When Arleatha Patterson was experiencing homelessness, she was struck by an insight about herself.

“I lost everything,” she recalled. “Time was something that could not be taken away from me. It was something innate that could allow me to go from nothing to something.”

Many years prior she had served as an intern at Neighbors for Better Neighborhoods in Winston-Salem, and a contact there thought she would be a perfect fit for a new position to run a proposed time-banking program at the nonprofit. The nonprofit, which provides technical assistance and organizing support for community leaders, starts by identifying the assets rather than the needs of challenged neighborhoods, and the time-banking concept fit its mission. Time is money, as the old adage goes, and Patterson makes the case that everyone has “gifts, skills and talents” that can be leveraged into value.

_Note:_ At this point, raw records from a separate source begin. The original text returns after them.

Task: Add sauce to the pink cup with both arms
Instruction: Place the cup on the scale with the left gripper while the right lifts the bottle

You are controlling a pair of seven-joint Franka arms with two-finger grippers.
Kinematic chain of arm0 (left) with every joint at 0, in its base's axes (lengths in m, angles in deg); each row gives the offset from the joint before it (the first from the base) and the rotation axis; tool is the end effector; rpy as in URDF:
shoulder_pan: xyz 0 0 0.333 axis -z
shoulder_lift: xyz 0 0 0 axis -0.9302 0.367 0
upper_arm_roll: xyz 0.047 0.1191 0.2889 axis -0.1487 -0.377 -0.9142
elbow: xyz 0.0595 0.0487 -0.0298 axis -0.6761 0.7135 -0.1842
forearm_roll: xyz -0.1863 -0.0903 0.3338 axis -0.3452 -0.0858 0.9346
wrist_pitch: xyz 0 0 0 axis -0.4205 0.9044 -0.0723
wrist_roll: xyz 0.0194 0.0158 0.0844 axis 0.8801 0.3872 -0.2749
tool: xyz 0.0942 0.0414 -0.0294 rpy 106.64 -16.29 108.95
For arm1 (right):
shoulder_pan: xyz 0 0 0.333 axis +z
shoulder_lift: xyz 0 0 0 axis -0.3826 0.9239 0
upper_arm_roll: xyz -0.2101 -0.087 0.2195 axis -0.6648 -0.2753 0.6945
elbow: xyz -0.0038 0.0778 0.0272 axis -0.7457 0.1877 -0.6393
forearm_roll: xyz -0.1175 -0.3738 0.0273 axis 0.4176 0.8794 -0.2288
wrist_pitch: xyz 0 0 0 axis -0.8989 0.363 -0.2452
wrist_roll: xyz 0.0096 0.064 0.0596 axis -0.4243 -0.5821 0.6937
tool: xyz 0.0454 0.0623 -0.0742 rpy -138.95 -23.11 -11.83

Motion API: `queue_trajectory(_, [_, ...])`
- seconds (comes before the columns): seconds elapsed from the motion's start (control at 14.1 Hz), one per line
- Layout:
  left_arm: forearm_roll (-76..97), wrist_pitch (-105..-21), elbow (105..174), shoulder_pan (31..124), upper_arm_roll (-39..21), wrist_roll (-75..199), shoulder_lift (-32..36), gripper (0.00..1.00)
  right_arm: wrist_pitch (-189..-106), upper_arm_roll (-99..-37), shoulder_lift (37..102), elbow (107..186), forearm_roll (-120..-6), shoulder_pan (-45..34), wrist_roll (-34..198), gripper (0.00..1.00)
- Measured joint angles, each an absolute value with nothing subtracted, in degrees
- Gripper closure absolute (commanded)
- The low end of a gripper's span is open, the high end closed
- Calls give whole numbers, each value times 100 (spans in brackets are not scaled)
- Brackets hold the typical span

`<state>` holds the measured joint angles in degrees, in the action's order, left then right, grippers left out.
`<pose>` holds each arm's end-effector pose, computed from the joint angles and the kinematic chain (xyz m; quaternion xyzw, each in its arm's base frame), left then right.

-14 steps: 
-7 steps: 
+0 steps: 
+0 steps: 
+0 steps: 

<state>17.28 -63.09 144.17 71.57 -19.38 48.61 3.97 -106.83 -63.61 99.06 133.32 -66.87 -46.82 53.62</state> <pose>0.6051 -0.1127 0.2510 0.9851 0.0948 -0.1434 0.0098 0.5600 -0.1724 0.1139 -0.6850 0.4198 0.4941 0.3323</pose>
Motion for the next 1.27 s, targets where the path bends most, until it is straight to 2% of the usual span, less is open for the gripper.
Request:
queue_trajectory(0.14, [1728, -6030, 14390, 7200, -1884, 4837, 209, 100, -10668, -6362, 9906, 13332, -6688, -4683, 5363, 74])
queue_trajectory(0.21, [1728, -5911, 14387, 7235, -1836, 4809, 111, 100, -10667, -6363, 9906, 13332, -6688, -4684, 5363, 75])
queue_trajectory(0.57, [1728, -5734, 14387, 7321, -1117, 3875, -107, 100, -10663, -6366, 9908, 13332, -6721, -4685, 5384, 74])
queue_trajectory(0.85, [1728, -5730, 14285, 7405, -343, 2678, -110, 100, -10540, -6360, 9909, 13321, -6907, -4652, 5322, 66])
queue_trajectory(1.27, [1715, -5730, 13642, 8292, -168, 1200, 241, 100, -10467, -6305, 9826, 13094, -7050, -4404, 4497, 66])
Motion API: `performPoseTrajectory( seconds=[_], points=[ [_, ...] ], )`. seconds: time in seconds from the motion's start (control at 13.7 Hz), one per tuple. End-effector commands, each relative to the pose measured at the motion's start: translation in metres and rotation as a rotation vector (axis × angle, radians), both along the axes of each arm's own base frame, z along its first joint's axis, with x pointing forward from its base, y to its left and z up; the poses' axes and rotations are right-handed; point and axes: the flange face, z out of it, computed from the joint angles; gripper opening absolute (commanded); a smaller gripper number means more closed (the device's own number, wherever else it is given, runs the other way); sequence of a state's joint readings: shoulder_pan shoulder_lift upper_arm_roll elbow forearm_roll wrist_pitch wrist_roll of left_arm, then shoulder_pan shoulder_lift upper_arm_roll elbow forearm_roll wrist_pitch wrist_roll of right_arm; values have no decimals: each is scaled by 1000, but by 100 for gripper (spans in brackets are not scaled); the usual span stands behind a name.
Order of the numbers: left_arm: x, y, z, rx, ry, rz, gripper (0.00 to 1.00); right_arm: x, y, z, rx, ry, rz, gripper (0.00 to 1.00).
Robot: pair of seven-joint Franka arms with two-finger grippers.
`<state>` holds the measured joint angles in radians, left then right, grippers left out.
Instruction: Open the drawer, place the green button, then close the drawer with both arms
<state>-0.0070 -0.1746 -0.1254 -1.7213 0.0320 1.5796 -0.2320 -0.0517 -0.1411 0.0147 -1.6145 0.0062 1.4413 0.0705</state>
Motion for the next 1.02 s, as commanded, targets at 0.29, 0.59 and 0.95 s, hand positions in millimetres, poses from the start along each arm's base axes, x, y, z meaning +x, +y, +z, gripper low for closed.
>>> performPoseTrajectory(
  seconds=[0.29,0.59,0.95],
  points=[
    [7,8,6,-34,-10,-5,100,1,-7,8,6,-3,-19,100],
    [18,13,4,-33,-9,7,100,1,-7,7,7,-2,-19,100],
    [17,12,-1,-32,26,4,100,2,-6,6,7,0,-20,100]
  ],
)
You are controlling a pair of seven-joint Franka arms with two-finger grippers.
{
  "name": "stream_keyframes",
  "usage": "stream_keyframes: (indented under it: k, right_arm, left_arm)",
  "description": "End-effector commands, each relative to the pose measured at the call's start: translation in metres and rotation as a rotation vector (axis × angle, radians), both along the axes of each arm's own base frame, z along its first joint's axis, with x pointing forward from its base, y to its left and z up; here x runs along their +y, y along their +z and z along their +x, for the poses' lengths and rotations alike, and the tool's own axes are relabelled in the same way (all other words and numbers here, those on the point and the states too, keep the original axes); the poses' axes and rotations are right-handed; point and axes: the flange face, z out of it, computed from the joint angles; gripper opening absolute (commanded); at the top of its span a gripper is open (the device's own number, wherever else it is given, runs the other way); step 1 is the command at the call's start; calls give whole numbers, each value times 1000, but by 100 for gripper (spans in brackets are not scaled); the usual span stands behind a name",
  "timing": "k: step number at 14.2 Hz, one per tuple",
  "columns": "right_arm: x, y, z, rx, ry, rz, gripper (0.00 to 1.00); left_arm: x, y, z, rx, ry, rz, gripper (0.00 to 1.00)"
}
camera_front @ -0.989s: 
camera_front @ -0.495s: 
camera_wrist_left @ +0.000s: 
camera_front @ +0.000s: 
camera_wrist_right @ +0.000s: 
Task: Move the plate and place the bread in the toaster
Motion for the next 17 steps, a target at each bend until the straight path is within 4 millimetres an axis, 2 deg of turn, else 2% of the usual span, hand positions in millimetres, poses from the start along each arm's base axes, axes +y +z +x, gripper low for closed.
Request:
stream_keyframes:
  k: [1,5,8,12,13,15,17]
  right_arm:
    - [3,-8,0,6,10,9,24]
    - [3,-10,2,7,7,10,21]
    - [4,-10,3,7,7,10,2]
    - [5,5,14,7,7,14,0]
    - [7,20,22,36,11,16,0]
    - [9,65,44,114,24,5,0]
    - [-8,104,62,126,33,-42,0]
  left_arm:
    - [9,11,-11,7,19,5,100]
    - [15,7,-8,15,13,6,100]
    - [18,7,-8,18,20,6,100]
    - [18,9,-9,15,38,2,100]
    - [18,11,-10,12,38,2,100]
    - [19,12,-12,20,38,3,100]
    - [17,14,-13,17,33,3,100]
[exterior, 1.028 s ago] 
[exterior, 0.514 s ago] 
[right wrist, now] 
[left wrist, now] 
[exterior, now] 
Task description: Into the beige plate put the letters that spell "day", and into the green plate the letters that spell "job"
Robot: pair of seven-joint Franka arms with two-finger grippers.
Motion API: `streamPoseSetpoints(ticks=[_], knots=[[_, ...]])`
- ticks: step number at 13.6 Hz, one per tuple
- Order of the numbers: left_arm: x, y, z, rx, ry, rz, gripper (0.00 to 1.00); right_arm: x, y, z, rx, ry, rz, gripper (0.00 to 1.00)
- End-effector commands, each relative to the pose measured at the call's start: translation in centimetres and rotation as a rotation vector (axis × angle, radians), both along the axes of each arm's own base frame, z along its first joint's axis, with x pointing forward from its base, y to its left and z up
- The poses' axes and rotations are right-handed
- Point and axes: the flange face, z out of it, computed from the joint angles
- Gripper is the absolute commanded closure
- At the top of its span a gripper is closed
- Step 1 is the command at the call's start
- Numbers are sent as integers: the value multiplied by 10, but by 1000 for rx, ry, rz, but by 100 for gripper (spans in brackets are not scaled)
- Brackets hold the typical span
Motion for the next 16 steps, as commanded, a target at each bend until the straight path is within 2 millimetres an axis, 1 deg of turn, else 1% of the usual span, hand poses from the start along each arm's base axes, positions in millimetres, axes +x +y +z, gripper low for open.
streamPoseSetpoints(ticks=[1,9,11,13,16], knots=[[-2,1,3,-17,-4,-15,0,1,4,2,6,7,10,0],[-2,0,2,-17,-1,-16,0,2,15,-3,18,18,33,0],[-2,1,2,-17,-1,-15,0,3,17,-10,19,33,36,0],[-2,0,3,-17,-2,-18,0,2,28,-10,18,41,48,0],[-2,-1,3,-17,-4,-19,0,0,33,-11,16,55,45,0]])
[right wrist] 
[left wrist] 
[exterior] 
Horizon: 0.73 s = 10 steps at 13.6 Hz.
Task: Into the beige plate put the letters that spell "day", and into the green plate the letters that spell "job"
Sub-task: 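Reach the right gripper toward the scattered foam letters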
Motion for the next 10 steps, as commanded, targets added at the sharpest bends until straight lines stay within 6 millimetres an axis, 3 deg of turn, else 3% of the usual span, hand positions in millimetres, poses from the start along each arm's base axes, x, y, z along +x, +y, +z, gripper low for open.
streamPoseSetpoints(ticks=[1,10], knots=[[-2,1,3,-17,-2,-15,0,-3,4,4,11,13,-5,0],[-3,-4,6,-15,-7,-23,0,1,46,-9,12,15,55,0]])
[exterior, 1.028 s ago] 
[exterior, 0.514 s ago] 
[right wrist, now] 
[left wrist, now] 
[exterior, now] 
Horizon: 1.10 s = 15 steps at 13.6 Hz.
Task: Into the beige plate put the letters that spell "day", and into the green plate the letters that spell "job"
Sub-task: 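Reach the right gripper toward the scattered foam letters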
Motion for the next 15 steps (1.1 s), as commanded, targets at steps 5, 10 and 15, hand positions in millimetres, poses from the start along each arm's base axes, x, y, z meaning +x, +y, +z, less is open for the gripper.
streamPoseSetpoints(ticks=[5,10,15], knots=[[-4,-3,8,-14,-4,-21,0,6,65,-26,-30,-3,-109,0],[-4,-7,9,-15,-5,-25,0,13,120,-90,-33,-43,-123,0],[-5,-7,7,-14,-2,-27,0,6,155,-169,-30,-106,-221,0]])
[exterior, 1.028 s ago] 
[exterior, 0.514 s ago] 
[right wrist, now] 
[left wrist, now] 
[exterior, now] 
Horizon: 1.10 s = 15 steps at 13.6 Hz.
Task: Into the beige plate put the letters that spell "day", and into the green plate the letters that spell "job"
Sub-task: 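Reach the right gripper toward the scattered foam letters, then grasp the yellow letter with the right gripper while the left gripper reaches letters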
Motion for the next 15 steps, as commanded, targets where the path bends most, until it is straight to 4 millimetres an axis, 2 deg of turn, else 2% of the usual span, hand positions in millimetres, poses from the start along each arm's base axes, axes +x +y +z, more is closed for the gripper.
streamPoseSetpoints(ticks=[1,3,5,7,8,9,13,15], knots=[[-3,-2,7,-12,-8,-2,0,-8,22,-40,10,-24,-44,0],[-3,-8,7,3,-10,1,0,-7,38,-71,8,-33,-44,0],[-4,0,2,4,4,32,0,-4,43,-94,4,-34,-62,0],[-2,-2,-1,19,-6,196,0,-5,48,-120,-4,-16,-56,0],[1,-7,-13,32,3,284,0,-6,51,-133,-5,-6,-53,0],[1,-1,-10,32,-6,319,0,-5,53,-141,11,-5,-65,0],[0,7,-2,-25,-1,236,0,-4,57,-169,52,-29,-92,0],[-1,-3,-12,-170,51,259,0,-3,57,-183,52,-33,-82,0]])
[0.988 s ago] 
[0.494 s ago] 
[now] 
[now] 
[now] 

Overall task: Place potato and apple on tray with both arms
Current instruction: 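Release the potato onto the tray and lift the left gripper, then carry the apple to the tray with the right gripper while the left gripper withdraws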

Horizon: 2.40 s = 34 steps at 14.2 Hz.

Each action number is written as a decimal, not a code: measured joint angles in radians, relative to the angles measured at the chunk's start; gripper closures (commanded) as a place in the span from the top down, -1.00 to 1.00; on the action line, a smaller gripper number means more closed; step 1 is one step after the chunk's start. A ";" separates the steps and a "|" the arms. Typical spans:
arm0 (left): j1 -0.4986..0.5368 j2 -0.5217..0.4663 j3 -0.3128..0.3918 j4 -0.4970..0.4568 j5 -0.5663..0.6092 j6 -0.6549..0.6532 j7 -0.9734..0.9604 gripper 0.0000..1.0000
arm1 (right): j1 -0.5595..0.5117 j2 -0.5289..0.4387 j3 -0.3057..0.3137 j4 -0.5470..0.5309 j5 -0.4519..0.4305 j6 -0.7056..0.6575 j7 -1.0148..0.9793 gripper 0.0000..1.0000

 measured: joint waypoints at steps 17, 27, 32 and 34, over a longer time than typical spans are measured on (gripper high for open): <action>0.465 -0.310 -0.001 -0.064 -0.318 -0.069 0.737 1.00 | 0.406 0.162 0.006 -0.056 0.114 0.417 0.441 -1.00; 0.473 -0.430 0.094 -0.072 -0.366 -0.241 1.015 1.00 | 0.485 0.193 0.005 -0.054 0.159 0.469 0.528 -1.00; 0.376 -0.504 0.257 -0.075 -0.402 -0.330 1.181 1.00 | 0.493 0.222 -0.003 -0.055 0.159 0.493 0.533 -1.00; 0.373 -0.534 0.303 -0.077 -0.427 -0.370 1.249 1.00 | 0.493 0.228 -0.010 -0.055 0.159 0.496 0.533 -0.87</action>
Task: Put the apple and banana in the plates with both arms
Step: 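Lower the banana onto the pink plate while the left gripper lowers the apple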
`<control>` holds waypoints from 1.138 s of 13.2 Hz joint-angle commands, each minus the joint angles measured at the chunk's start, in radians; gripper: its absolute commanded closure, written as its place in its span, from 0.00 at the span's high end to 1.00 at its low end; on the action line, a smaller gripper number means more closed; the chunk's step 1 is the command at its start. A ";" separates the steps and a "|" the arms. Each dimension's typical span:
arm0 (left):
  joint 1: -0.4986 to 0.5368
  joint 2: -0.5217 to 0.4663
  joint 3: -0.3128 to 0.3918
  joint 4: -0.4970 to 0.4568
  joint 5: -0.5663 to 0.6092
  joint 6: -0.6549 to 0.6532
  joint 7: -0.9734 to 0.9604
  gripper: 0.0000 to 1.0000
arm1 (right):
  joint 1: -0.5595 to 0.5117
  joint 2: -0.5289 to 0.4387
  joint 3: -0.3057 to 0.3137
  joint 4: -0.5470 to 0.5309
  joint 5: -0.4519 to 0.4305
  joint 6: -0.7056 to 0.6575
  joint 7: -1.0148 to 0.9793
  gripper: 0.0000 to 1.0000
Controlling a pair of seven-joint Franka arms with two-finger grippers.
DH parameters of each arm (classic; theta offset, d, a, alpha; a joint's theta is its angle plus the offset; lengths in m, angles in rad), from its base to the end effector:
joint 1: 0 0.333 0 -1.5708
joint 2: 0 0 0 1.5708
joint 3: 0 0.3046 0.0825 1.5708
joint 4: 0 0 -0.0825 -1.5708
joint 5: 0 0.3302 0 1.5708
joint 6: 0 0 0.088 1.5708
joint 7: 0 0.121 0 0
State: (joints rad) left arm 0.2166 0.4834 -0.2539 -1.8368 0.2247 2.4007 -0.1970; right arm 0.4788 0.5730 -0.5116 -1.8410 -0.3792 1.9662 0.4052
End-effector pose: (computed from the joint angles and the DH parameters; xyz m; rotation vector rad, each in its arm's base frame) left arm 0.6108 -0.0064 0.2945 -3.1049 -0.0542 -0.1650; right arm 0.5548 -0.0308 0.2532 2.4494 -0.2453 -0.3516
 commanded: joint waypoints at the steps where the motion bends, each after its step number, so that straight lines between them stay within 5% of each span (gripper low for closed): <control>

“Even when I went through homelessness, I didn’t like handouts,” Patterson said. “While I was at the shelter I began to talk to my roommates about time-banking. If you’re not rooted in yourself, you can develop a negative sense of yourself.”

Since Neighbors for Better Neighborhoods’ time-banking program was launched in November 2016, the program has signed up almost 380 members with more than 2,000 service hours exchanged.

Time-banking emerged in the 1980s as a concept and practice developed by Edgar Cahn, a social-justice lawyer who had previously worked as special counsel and speechwriter for Attorney General Robert Kennedy under the administration of President John Kennedy. The model replaces money with a person-hour as a unit of currency. Under time-banking, all labor is valued the same, so that an hour of dental work is equal to an hour of landscaping or an hour of childcare. In contrast to a one-to-one swap of labor, an hour of service rendered under the time-banking model can be banked and redeemed through services received from a third person.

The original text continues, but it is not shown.